Ich frage: „Et toi, tu crois au Dieu?" Sie mag es, wenn wir französisch sprechen. Die vielen Jahre in Deutschland haben sie aus der Übung gebracht und meinem Schulfranzösisch tut es gut. Ich frage nach Sartre und Nietzsche. Kennt sie nicht. Sie erzählt von Gott. Ich schaue sie an und höre nicht zu. Die Gummigriffe der Gehhilfe, die Kerbe in ihrem Kopf. Wie mag es sein, wenn ich zum vierten Mal mit der Gabel den Kuchen nicht treffe? Wenn ich das Wasser verschütte? Der Fernseher schreit, die Tage drehen sich, immer die gleichen Tage, leer, inhaltslos, immer und immer, 24 Stunden, einen Augenblick. Ewig. Die Jahreszeiten kehren nicht wieder. Und ich stehe im Zentrum. Bewegungsunfähig. In der Vergangenheit verliere ich mich, ich verliere die Gegenwart und die Zukunft. Die Vorstellung vom eigenen Leben ist die Schlimmste. Dann niest sie. Niest die Kuchenkrümel über den Tisch hinweg, niest mich an. Ich erstarre und presse die Lippen aufeinander. Es ist kühl geworden, wir frösteln und ich bringe sie, die Klappstühle und den Klapptisch in die Wohnung. Bevor ich gehe, erinnere ich sie an ihre Medikamente. Wir verabschieden uns wie alte Freunde, mit Küsschen links und rechts. Ihre Haut ist warm. „Es war sehr schön.“, sagt sie und ich bewege mich eine Gegenwart lang nicht. Dann schalte ich den Fernseher ein und sie setzt sich davor.

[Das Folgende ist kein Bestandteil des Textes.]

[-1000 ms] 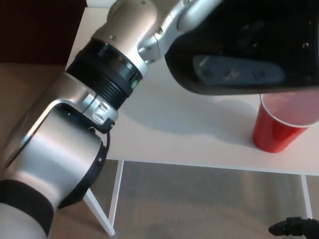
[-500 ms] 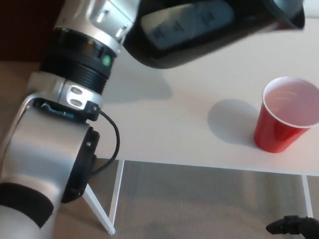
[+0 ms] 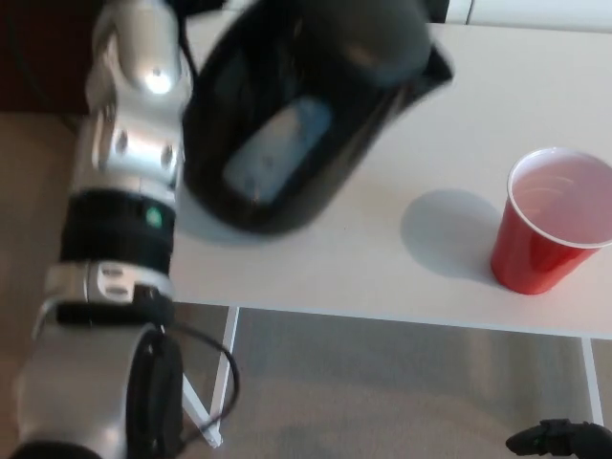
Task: The robot walk towards a table in front and uses its left hand to pick up the pot from the base and pour water to the cup on the right hand side
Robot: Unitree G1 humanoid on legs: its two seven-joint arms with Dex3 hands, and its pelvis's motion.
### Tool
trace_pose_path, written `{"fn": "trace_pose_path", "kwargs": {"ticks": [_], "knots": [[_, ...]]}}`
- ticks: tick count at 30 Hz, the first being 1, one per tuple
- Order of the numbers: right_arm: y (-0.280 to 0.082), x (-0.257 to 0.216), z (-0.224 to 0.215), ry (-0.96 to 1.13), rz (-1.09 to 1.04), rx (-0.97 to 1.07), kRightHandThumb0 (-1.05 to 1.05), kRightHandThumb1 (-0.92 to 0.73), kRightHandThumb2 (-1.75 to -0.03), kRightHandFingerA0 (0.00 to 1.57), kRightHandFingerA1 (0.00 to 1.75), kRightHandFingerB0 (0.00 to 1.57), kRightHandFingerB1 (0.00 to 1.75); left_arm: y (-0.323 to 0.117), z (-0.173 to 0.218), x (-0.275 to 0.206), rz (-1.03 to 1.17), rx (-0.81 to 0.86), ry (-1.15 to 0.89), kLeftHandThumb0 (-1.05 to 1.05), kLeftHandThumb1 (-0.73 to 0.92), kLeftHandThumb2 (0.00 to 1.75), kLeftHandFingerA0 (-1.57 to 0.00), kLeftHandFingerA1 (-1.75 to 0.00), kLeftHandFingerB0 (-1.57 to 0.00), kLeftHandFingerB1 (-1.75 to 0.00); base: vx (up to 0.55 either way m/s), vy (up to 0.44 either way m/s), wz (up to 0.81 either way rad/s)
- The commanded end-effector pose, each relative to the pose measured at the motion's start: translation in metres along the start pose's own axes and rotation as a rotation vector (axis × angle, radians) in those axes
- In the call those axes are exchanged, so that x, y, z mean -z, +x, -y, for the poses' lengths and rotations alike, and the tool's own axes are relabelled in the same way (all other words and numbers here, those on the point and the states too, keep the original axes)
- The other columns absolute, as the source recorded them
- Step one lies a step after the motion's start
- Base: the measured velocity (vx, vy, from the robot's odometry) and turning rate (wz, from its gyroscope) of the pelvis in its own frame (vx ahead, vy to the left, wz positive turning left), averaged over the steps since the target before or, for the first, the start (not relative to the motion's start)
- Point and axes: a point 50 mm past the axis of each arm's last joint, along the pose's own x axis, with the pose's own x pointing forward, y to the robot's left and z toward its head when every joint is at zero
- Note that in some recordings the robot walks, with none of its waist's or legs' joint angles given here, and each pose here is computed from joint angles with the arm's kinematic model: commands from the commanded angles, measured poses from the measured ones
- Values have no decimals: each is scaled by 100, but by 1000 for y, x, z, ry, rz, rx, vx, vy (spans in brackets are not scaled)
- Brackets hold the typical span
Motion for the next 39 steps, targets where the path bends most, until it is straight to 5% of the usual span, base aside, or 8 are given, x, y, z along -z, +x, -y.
{"fn": "trace_pose_path", "kwargs": {"ticks": [1, 3, 16, 23, 24, 26, 37, 39], "knots": [[-6, 4, 5, -1, 1, -2, -36, -63, -58, 76, 60, 55, 47, -12, 19, 17, -166, 64, -181, -16, 77, 64, -90, -127, -83, -83, 0, 0, 0], [-6, 2, 6, 8, 11, 4, -35, -62, -58, 74, 61, 56, 48, -19, 31, 25, -180, 97, -182, -15, 80, 65, -82, -131, -76, -106, 0, 0, 0], [-5, -5, 11, -34, 33, -1, -38, -63, -58, 75, 61, 54, 47, -23, 36, 31, -209, 124, -148, -22, 79, 66, -89, -144, -73, -88, 0, 0, 0], [-2, -9, 15, -29, 34, 9, -38, -62, -57, 78, 63, 56, 47, -19, 31, 25, -174, 87, -123, -24, 77, 62, -84, -107, -74, -64, 0, 0, 0], [-2, -10, 15, -35, 35, 10, -38, -62, -57, 76, 61, 56, 47, -19, 31, 19, -203, 182, -119, -51, 57, 62, -41, -47, -11, -27, 0, 0, 0], [-2, -9, 16, -36, 34, 14, -38, -62, -57, 77, 62, 56, 47, -20, 30, 16, -207, 255, -135, -57, 38, 74, -2, -24, -4, -21, 0, 0, 0], [-1, -9, 16, -35, 26, 21, -38, -62, -57, 77, 62, 58, 47, -20, 18, 20, -243, 483, 16, -63, 38, 76, 0, -16, 0, -8, 0, 0, 0], [-1, -6, 16, -28, 11, 21, -37, -62, -58, 76, 59, 56, 47, -23, 15, 36, -251, 802, 462, -65, 36, 80, 0, -2, 0, -2, 0, 0, 0]]}}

Um 20 Uhr ist Zukunft und ich sitze in der Bahn. Es beginnt zu regnen. Eine Viertelstunde - Florastraße. Die Sonne verschwindet an der Ecke Sollmannstraße. Ich rühre mich und die Momente kehren zurück. Anfangs nur kurz, verflüchtigen sich, wie der Sommer in jedem Jahr einmal. Hinter den Tropfen auf der Fensterscheibe verschwimmen die Lichter der Straße. Die Ampel leuchtet gelb, dann rot. An jeder Haltestelle einmal, immer wieder. Dann steige ich aus. Auf der Straße dreht sich das Laub.